This feature is negotiated through VIRTIO_NET_F_GUEST_RXHASH.

Signed-off-by: Jason Wang <jasowang at redhat.com>
---
 drivers/net/macvtap.c      |   10 ++++++----
 drivers/net/tun.c          |   44 +++++++++++++++++++++++++-------------------
 drivers/net/virtio_net.c   |   26 ++++++++++++++++++++++----
 drivers/vhost/net.c        |   10 +++++++---
 drivers/vhost/vhost.h      |    5 +++--
 include/linux/if_tun.h     |    1 +
 include/linux/virtio_net.h |   10 +++++++++-
 7 files changed, 73 insertions(+), 33 deletions(-)

diff --git a/drivers/net/macvtap.c b/drivers/net/macvtap.c
index 7c88d13..504c745 100644
--- a/drivers/net/macvtap.c
+++ b/drivers/net/macvtap.c
@@ -760,16 +760,17 @@ static ssize_t macvtap_put_user(struct macvtap_queue *q,
 	int vnet_hdr_len = 0;
 
 	if (q->flags & IFF_VNET_HDR) {
-		struct virtio_net_hdr vnet_hdr;
+		struct virtio_net_hdr_rxhash vnet_hdr;
 		vnet_hdr_len = q->vnet_hdr_sz;
 		if ((len -= vnet_hdr_len) < 0)
 			return -EINVAL;
 
-		ret = macvtap_skb_to_vnet_hdr(skb, &vnet_hdr);
+		ret = macvtap_skb_to_vnet_hdr(skb, &vnet_hdr.hdr.hdr);
 		if (ret)
 			return ret;
 
-		if (memcpy_toiovecend(iv, (void *)&vnet_hdr, 0, sizeof(vnet_hdr)))

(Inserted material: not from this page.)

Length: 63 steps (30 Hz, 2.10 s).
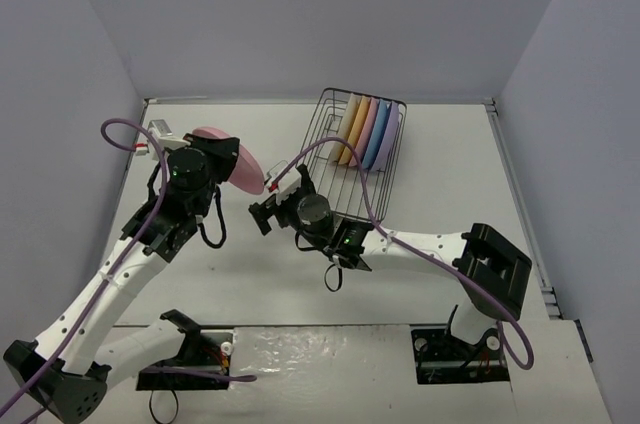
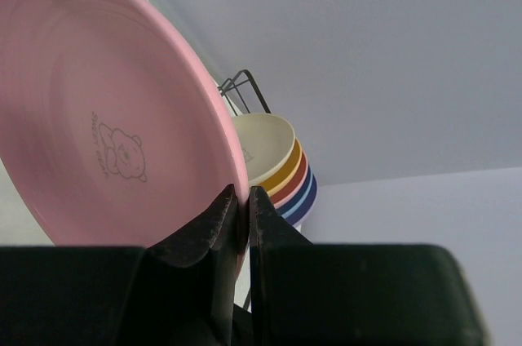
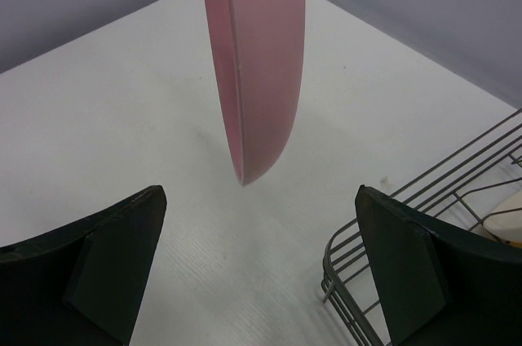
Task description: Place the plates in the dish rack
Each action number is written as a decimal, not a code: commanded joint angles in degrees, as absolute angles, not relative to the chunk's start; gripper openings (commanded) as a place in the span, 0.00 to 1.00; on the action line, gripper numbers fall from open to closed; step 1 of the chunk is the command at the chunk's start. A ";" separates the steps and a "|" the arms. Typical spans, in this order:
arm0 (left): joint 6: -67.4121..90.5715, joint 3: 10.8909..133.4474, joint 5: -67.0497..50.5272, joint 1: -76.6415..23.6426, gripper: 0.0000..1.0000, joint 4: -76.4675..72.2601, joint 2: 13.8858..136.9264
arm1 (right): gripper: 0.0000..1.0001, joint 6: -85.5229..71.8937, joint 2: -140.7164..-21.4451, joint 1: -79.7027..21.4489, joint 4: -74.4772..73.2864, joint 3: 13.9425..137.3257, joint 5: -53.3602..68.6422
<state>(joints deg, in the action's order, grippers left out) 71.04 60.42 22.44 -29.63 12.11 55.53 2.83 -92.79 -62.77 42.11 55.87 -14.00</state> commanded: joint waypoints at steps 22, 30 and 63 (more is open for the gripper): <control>73.60 62.23 21.86 -29.97 0.02 9.37 52.85 | 0.00 3.01 -100.03 -63.72 58.69 66.85 -34.30; 66.72 64.42 18.17 -29.97 0.69 9.43 54.20 | 0.00 -3.35 -99.64 -63.34 53.63 69.10 -48.43; 41.40 60.22 31.04 -24.11 0.97 23.38 51.50 | 0.00 61.89 -126.63 -52.65 73.19 113.15 -94.65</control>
<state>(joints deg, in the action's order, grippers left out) 43.31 61.12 32.18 -27.79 25.41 52.14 21.10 -123.76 -53.95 30.82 108.07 -81.82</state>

+		vnet_hdr.rxhash = skb->rxhash;
+		if (memcpy_toiovecend(iv, (void *)&vnet_hdr, 0, q->vnet_hdr_sz))
 			return -EFAULT;
 	}
 
@@ -890,7 +891,8 @@ static long macvtap_ioctl(struct file *file, unsigned int
cmd,
 		return ret;
 
 	case TUNGETFEATURES:
-		if (put_user(IFF_TAP | IFF_NO_PI | IFF_VNET_HDR, up))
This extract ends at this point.